What was necessary for it to succeed: There are actually a few different avenues that could have led to the MTKVP flying.
A somewhat less-successful US Space program would have helped assuage the Soviet inferiority complex at the time and given them the confidence to go ahead with something more different from the American shuttle, rather than quite literally building an orbiter in which they did not see (but merely suspected) an advantage.
The other way to keep it a going concern is to note one of the reasons Glushko submitted to “Bloody Sunday”. A movement was afoot by engineers who had worked on the N1 to propose the revival of that rocket to the Soviet leadership, and they were preparing to make their pitch in February of 1976. The MTKVP was relatively agnostic about the rocket on which it could be perched: there’d be no real difficulty in designing it to sit on top of an N1. Glushko’s pride couldn’t allow the resurrection of his rival Korolev’s dream booster after having advocated against it for more than a decade, so in part he chose to scrap the top-mounted orbiter in favour of a laterally-mounted Shuttle analog because there was no way to attach one to an N1.
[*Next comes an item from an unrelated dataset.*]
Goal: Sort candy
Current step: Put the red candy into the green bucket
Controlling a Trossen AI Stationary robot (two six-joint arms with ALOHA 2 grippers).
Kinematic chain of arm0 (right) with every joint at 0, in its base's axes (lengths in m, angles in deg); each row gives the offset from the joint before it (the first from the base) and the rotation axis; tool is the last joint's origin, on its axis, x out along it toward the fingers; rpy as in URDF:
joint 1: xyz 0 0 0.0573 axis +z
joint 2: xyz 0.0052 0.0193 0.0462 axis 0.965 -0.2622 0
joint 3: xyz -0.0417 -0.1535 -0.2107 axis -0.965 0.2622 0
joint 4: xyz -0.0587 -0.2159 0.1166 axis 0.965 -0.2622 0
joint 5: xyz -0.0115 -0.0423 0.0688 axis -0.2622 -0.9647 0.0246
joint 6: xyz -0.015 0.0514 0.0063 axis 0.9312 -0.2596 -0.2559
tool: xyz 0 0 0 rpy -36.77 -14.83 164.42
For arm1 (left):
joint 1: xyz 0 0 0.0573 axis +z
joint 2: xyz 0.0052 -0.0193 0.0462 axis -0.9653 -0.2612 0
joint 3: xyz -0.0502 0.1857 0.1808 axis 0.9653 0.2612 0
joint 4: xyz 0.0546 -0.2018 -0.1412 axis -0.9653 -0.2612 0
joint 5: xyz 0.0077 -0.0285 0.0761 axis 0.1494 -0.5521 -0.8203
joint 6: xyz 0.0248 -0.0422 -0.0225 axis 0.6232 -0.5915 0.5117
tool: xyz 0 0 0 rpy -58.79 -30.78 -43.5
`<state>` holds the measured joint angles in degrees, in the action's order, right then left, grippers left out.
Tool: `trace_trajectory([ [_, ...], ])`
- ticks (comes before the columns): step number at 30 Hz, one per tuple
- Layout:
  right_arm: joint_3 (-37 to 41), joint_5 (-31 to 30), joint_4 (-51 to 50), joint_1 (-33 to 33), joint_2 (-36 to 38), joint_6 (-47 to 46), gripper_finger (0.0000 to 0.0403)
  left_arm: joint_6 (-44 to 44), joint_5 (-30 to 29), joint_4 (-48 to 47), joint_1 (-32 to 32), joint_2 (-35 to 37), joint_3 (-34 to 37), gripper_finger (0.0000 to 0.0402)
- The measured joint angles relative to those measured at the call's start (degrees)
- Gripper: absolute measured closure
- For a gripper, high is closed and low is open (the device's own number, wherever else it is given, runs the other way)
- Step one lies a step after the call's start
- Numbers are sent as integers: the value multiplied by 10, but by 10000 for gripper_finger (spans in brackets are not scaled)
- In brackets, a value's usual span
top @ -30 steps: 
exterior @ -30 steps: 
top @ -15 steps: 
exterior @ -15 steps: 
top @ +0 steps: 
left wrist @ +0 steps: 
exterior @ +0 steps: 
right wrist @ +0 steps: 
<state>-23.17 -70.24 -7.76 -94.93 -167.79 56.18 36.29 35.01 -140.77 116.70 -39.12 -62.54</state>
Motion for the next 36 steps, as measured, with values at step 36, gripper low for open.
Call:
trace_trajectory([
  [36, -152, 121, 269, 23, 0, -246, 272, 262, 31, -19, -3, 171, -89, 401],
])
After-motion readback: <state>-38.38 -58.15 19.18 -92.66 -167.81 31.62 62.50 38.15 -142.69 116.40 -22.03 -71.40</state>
Give Vasili Mishin a successful flight of an N1 (perhaps due to a little more luck with the last failure in November 1972) and Mishin probably could have headed off the coup of 1974. The switch away from a Moon base and toward a Shuttle-of-sorts would have probably happened anyway, and the same engineers who developed MTKVP under Glushko would have been in place in this scenario. All other things being equal, they’d have ended up with a similar design, and would have had a boss who wasn’t beholden to the military people who wanted Buran. Under those circumstances we could have seen an MTKVP (or something quite like it) flying on Korolev’s superheavy instead of Glushko’s mooted replacement.